R. G. : Le film demande évidemment pourquoi l’expérience malienne n’a pas fonctionné. La réponse est multiple : la contre-révolution des pouvoirs féodaux et villageois, et la résistance des commerçants de Bamako, qui ont vu d’un mauvais œil la perspective d’une diminution de leurs profits. Le film ne dissimule rien du débat qui a lieu à chaque fois entre ceux qui pensent que lorsque ça va mal, il ne faut rien lâcher sur sa ligne et ceux qui militent pour des concessions. Je n’entre pas directement dans le débat, mais je suis évidemment du côté de ceux qui ne renoncent pas. Faire de la politique, c’est avoir une vision et la proposer aux gens. Je pense sincèrement que si la gauche est en si piteux état en France, c’est parce qu’elle n’a pas été jusqu’au bout de sa logique et qu’elle a accepté trop de concessions à un soi-disant air du temps. Il n’y a pas d’alternative. Il faut convaincre, convaincre, convaincre… C’est ce que fait Samba. S’il semble qu’il y ait une fatalité de l’échec, c’est parce qu’elle est due à l’erreur sans cesse reproduite de céder aux mauvaises humeurs du peuple. Les Maliens des années 1960 ont cédé aux désidératas des tenants de la tradition. Et les tenants de la révolution ont été convaincus que les résultats scolaires de leurs enfants étaient affectés par leurs sorties en boîte, pour ne rien dire de la vertu de leurs filles…
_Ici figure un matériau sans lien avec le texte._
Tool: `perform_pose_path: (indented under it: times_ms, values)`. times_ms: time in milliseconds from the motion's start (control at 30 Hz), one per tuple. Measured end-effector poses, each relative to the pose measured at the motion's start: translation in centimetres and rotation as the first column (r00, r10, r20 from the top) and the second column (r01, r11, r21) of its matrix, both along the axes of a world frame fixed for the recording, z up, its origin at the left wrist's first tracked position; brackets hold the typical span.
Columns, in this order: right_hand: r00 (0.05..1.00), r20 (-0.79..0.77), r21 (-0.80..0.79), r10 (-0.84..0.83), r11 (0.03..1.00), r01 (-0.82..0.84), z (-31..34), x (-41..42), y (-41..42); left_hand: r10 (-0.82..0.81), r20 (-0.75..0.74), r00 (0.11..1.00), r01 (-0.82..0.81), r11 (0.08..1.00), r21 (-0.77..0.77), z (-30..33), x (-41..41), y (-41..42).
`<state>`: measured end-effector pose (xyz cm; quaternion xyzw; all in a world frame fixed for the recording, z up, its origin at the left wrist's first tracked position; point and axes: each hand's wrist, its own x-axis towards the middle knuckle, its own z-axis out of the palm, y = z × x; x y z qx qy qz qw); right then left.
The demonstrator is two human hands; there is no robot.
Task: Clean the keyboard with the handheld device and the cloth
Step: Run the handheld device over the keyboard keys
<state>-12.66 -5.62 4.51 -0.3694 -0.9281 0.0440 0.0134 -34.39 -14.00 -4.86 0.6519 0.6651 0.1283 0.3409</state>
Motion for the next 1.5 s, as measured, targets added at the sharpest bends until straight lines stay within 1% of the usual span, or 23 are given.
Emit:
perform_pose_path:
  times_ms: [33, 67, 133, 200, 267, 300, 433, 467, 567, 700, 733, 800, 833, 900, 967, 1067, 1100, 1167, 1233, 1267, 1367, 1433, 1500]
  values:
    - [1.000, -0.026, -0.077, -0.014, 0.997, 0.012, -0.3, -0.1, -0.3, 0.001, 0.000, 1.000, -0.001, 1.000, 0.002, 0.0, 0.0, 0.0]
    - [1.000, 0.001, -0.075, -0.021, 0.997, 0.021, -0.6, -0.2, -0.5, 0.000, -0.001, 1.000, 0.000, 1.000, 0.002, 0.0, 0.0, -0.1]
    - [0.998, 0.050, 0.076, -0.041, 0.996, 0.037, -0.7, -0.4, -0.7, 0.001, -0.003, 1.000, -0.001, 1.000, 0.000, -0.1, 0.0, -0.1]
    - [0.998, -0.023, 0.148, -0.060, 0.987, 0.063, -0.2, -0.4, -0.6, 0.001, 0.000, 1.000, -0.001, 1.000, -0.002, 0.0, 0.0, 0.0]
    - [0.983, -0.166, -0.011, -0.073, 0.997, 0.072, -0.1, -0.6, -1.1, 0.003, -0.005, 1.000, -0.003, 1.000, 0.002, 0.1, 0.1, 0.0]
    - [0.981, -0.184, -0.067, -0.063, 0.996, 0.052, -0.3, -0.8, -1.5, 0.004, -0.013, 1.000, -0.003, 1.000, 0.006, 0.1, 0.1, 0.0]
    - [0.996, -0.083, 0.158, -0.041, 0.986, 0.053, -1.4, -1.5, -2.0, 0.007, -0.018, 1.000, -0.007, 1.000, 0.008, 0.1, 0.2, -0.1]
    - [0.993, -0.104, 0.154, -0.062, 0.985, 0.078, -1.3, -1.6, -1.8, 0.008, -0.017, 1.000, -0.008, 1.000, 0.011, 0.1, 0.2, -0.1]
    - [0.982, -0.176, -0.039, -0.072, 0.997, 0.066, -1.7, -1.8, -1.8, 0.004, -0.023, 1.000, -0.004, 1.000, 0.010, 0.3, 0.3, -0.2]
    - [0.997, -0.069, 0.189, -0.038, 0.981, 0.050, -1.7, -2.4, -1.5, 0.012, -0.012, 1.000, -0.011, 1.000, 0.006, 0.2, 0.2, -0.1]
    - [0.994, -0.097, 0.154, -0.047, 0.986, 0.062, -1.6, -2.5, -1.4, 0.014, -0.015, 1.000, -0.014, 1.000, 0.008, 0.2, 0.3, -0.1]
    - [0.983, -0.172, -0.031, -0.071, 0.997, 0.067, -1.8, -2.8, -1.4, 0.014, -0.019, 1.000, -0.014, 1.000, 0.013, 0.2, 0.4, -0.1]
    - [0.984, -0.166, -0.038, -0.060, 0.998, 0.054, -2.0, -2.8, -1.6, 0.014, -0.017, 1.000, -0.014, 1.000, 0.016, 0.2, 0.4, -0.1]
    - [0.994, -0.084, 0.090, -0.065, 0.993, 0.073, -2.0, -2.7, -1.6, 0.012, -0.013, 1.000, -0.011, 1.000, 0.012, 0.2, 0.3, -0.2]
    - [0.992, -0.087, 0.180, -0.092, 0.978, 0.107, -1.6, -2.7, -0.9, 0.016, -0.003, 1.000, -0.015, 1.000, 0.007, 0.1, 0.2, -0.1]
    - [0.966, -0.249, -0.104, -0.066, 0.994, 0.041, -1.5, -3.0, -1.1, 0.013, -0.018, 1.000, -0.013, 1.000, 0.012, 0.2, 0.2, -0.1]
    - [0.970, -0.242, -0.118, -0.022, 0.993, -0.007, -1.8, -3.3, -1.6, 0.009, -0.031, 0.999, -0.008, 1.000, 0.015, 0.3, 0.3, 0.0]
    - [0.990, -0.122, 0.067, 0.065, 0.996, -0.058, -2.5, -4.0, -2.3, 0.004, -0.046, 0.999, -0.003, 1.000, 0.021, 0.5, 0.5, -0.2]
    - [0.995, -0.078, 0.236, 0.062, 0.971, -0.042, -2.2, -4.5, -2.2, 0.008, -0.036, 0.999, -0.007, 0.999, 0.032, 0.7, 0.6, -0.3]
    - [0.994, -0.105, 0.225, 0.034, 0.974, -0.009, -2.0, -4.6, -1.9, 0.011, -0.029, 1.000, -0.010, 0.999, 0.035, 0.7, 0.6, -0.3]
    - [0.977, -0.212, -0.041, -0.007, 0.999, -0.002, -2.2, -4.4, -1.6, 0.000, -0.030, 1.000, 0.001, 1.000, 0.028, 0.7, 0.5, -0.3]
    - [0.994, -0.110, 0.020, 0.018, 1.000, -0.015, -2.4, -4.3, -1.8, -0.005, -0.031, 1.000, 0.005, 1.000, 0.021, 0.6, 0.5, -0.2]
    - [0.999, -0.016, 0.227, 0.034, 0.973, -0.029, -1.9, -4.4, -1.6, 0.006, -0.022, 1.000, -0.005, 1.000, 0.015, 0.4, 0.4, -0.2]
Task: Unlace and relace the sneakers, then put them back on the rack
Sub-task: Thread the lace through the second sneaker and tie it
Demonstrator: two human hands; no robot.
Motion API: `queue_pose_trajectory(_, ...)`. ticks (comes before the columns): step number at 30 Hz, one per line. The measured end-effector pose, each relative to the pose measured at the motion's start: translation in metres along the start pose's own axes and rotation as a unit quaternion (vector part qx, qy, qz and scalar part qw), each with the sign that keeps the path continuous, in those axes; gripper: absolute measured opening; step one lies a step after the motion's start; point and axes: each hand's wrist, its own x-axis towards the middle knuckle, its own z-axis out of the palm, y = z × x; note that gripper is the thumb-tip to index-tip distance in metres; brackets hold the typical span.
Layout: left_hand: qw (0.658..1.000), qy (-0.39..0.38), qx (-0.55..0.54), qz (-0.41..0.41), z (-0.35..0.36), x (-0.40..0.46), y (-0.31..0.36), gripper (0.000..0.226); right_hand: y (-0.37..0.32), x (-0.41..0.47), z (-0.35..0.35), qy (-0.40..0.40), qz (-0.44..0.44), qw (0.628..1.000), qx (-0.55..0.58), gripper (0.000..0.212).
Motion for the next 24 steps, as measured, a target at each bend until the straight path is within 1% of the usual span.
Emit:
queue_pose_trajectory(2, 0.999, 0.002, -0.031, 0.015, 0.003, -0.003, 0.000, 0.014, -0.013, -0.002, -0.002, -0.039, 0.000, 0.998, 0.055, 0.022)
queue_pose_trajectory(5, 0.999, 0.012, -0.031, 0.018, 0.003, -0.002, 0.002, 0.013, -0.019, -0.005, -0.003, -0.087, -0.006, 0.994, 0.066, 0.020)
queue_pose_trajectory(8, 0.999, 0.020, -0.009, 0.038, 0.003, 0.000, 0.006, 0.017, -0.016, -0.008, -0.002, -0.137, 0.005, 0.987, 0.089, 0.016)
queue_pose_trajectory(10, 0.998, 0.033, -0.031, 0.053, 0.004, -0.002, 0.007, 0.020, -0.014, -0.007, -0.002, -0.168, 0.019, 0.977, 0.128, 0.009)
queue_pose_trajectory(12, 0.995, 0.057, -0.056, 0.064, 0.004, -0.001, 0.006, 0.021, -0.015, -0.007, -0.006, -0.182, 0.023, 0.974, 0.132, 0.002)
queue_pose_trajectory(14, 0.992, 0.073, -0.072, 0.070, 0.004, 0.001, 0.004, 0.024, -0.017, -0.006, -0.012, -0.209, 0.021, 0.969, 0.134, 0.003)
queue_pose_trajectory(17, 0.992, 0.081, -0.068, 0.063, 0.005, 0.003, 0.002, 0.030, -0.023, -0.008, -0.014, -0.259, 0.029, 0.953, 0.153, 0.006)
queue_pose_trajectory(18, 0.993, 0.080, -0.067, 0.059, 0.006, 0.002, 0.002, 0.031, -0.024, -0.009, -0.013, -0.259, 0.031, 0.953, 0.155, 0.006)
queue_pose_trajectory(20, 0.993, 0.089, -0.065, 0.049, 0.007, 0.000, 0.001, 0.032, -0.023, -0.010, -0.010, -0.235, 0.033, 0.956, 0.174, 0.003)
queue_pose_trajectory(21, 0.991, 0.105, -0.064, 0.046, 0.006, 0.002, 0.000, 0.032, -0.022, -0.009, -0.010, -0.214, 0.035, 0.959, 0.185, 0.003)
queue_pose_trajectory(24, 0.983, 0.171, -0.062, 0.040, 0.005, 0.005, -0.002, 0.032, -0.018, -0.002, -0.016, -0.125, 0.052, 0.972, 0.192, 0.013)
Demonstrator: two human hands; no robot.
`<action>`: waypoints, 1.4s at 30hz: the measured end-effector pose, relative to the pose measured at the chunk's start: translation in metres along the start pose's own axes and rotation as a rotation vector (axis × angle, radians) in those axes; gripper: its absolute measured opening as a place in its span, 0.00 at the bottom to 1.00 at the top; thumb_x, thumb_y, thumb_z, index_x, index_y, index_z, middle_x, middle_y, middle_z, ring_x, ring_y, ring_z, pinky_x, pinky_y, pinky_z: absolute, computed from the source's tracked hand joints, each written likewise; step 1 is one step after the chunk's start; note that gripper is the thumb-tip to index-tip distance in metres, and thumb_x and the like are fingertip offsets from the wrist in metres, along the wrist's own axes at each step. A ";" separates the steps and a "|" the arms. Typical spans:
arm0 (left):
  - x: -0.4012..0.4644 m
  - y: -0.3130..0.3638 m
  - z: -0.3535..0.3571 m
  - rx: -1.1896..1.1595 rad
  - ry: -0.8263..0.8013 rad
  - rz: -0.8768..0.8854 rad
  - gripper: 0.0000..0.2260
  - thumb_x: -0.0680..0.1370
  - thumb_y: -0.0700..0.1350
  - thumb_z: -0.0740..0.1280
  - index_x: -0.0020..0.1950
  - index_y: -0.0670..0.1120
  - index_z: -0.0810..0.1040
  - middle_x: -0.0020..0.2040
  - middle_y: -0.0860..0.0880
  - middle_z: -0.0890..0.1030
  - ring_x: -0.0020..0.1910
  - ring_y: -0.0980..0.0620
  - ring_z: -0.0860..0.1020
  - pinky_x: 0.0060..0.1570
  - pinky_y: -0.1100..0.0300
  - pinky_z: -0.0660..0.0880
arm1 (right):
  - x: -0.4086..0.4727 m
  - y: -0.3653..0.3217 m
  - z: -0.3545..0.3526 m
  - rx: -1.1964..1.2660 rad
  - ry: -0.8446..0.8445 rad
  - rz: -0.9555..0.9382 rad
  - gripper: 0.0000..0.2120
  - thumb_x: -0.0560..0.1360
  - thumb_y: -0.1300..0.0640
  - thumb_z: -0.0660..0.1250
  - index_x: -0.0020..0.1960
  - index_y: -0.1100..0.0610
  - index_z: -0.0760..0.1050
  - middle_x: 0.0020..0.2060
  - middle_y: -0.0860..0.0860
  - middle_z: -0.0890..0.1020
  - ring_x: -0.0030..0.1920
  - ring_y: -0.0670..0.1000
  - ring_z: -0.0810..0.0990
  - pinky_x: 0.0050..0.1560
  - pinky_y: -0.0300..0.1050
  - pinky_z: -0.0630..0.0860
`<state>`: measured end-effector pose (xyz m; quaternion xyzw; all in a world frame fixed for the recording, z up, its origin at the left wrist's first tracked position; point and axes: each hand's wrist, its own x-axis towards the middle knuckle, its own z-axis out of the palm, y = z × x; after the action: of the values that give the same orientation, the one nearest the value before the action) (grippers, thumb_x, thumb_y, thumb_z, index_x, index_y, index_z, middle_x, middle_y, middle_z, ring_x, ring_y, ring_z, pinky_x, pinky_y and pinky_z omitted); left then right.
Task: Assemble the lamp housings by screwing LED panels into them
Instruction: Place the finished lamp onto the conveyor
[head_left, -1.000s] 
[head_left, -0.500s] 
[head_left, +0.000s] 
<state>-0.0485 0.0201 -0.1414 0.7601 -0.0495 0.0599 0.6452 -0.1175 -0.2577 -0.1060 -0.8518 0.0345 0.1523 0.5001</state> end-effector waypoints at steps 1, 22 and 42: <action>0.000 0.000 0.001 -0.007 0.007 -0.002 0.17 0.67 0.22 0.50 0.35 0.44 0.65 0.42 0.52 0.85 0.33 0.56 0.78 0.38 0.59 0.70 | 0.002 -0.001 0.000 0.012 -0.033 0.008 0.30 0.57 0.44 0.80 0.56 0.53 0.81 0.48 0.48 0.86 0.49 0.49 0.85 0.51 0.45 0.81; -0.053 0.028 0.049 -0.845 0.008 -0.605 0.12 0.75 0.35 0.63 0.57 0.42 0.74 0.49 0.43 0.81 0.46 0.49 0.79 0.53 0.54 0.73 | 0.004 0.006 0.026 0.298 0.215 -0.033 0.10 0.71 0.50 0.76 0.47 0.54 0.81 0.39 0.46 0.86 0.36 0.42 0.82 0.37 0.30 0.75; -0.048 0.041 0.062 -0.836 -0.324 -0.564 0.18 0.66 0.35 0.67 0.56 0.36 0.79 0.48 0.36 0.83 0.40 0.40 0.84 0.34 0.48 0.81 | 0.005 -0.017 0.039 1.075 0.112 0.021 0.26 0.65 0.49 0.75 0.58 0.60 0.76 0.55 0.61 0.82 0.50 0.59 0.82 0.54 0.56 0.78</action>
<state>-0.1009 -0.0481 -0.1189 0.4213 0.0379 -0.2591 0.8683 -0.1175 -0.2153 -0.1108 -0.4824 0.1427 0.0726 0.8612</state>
On a longtemps parlé du sens de l’Histoire, qui même avec quelques embardées ou retours en arrière, montrait la direction du progrès… C’est sans doute vrai sur le plan technologique, mais peut-on rester optimiste quant aux consciences ?
R. G. : Beaucoup de choses sont effectivement désespérantes. Mais il ne faut pas désespérer. La marche du monde, c’est un peu le mythe de Sisyphe. Mais Camus l’a dit : « Il faut imaginer Sisyphe heureux ! ».